[Source material Boundary: Start]

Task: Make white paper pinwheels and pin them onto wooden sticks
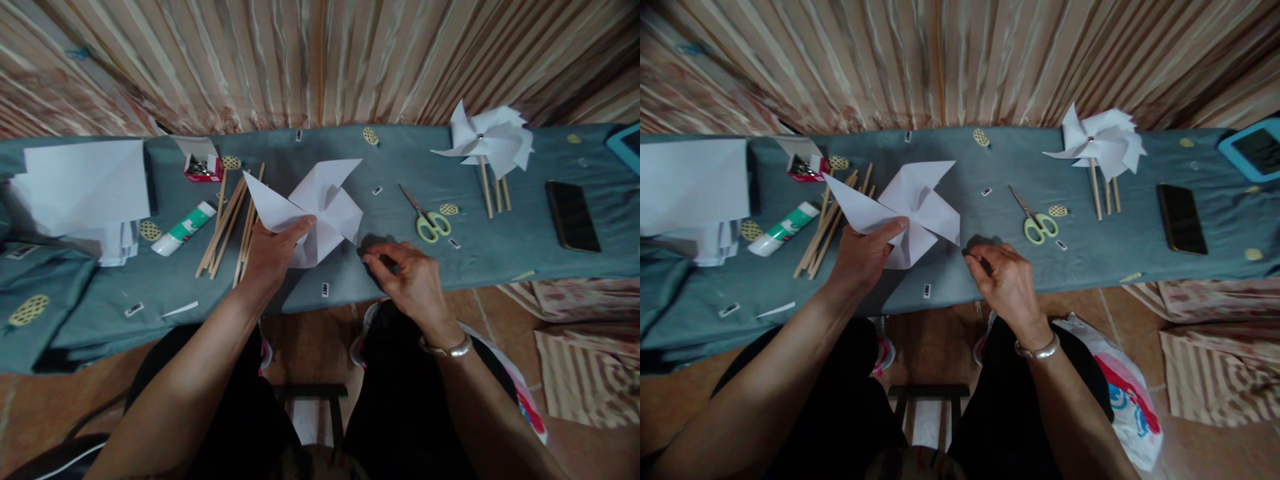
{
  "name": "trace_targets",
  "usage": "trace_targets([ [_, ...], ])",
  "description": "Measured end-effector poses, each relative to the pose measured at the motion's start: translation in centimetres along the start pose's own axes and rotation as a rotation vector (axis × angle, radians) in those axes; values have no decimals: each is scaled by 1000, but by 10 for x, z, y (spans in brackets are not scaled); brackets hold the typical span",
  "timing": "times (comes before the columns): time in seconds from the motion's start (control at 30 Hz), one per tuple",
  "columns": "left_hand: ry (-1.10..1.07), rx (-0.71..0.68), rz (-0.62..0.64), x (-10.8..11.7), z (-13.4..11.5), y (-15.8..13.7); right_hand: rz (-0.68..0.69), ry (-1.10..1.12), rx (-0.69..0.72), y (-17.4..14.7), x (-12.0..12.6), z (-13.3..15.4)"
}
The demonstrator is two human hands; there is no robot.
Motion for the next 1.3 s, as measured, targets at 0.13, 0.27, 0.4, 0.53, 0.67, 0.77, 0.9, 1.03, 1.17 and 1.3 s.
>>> trace_targets([
  [0.13,57,-14,-20,0,1,-2,102,-129,164,-4,-12,10],
  [0.27,104,-68,-14,-1,-4,-4,164,-201,234,-7,-16,11],
  [0.4,141,-134,3,-3,-9,-7,130,-57,183,-6,-4,17],
  [0.53,199,-134,9,-6,-6,-11,-30,258,-28,1,16,29],
  [0.67,213,-85,78,-17,0,-21,-83,386,-64,5,18,47],
  [0.77,239,-77,125,-24,0,-27,-118,391,-66,7,14,52],
  [0.9,243,-83,152,-26,-2,-32,-158,370,-115,8,11,48],
  [1.03,237,-122,180,-25,-4,-34,-163,362,-132,7,10,45],
  [1.17,246,-158,196,-23,-4,-36,-148,361,-140,8,7,45],
  [1.3,283,-154,185,-20,-3,-36,-141,356,-144,8,6,44],
])
Point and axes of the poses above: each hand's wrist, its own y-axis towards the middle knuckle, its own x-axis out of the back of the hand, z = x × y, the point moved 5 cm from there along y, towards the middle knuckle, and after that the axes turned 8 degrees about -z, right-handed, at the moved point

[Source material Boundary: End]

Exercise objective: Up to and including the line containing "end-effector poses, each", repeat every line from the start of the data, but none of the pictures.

Task response:
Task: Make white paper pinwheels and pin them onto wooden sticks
{
  "name": "trace_targets",
  "usage": "trace_targets([ [_, ...], ])",
  "description": "Measured end-effector poses, each relative to the pose measured at the motion's start: translation in centimetres along the start pose's own axes and rotation as a rotation vector (axis × angle, radians) in those axes; values have no decimals: each is scaled by 1000, but by 10 for x, z, y (spans in brackets are not scaled); brackets hold the typical span",

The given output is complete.